While many who study the environment accept as positive the establishment of protected areas, editors Catherine Aubertin and Estienne Rodary take normative judgments out of the equation and artfully demonstrate the complex political, economic, and social dynamics of the increasing number of protected areas on our planet. Protected areas, used as a tool of sustainable development, have expanded in their scope and purposes to cross territorial and societal boundaries. International agreements, financing mechanisms, and institutions create new barriers and opportunities for sustainable development. Protected areas bring up potential conflicts between nature and society. In addition, local and global connections forged for their protection may allow states to fulfill international agreements, but at the cost of saving their prized biosphere or world heritage sites through the requirements and loss of control of international financing.

The authors in this edited volume skillfully examine the conflicts and modes of consensus that arise from these new global management structures, and suggest new areas of analysis and investigation. They highlight a set of profound questions for those of us who study environmental policy and bio-diversity: What is the role of science and scientists? How do our studies and findings affect not only the conservation of nature, but also the wellbeing of the societies that function within it?

The book is divided into three sections: discussion of the expansion and types of protected areas (marine and terrestrial), examination of the tools used to protect them, and case studies on the various types of protected areas on the planet. Core strengths of this analysis are the examination of understudied issues such as marine protected areas and their links with terrestrial and networked coastal areas, the relationship between international environmental law and protected areas, a comparison of African and Amazonian protected areas, and a comparative analysis of French versus U.S. perspectives on conservation. These case analyses are not only rich in environmental policy, but also include significant scientific explanations that inform the findings.

The authors redefine protected areas not as static museums, as they were in the late-1800s and early 1900s, but rather as dynamic ecological reserves with diverse societal groups that interact within them. Notably, the authors point out the difficulties of marine protected areas (MPAs) as they interact with other [End Page 133] coastal and terrestrial areas. Such socioenvironmental contention about protected areas is a theme throughout this work. For instance, tropical forest protection may be a welcome form of protection for indigenous peoples, as demonstrated in the chapter on the Brazilian Amazon, but local fishing communities often oppose MPAs as a threat to their livelihoods.

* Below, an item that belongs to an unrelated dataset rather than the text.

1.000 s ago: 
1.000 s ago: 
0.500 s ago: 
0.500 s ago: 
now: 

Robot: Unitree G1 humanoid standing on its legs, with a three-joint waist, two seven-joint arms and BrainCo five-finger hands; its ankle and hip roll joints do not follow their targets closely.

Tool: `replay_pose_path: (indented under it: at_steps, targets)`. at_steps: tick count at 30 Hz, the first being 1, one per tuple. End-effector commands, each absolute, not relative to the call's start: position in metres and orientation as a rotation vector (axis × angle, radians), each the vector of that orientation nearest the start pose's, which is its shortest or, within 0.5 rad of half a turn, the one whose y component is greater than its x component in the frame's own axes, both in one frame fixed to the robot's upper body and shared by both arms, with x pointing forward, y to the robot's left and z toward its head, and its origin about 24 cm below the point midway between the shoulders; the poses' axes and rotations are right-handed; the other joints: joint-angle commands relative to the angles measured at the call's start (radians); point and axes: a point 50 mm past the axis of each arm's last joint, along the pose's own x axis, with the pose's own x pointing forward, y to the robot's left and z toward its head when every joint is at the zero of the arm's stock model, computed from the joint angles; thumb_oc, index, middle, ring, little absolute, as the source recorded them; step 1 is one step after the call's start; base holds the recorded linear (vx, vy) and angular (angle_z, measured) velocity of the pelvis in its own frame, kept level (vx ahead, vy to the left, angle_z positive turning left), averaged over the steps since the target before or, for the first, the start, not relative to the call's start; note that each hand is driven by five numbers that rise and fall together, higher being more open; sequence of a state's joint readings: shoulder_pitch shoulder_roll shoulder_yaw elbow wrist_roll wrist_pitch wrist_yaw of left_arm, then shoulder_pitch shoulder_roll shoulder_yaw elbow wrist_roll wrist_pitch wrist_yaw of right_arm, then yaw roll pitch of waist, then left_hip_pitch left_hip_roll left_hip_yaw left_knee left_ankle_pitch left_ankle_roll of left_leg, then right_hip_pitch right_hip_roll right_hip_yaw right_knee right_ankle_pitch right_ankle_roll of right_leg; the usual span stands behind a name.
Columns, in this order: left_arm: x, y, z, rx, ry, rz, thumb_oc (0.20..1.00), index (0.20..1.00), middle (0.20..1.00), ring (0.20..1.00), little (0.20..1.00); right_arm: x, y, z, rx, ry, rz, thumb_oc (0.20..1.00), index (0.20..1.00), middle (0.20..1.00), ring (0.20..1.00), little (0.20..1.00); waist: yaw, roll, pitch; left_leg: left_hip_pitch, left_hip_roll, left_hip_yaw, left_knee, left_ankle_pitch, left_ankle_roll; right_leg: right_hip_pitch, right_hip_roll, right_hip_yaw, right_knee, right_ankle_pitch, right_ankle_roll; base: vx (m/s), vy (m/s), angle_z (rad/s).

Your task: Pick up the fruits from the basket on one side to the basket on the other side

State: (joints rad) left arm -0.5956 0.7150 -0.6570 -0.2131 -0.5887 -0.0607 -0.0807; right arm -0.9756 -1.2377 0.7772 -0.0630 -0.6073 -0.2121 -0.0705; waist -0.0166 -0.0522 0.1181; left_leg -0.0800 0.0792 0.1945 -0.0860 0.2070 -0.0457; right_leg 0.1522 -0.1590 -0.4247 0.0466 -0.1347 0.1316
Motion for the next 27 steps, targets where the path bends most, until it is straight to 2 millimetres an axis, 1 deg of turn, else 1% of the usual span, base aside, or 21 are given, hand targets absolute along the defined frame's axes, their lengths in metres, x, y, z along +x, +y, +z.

The international call for increased terrestrial and marine protection has created a powerful role for international non-governmental organizations (INGOs), referred to in this volume as the “central operators of sustainable development” (p. 5). These INGOs have created governance and financial structures that protect areas but may not include local peoples in the process. In Madagascar, for example, INGOs are part of the trust fund governance structure for protected areas. International classifications of protected areas, such as world heritage sites and biosphere reserves, also limit sovereignity, as states must conform to these international standards to avoid being removed from such lists. Mexico faced this issue when the World Heritage Commission threatened to remove its El Vizcaino Whale Sanctuary from the list when a proposed salt production plant posed threats to the pacific gray whale population in the vicinity.

Yet local societies can be empowered by these new global governance structures. In the case of the Kayapó and Yanomami peoples in the Brazilian Amazon, protected areas were formed to protect human and environmental biodiversity. NGOs have supported indigenous organizations against the denigration of their territories by outside mining and agricultural interests. In other cases, protected areas have increased conflicts between state and society. In Western and Eastern Africa, state park rangers have violently resisted pastoralists who use protected areas to move cattle herds, threatening both the human populations and the distinct bovine breeds that roam these areas.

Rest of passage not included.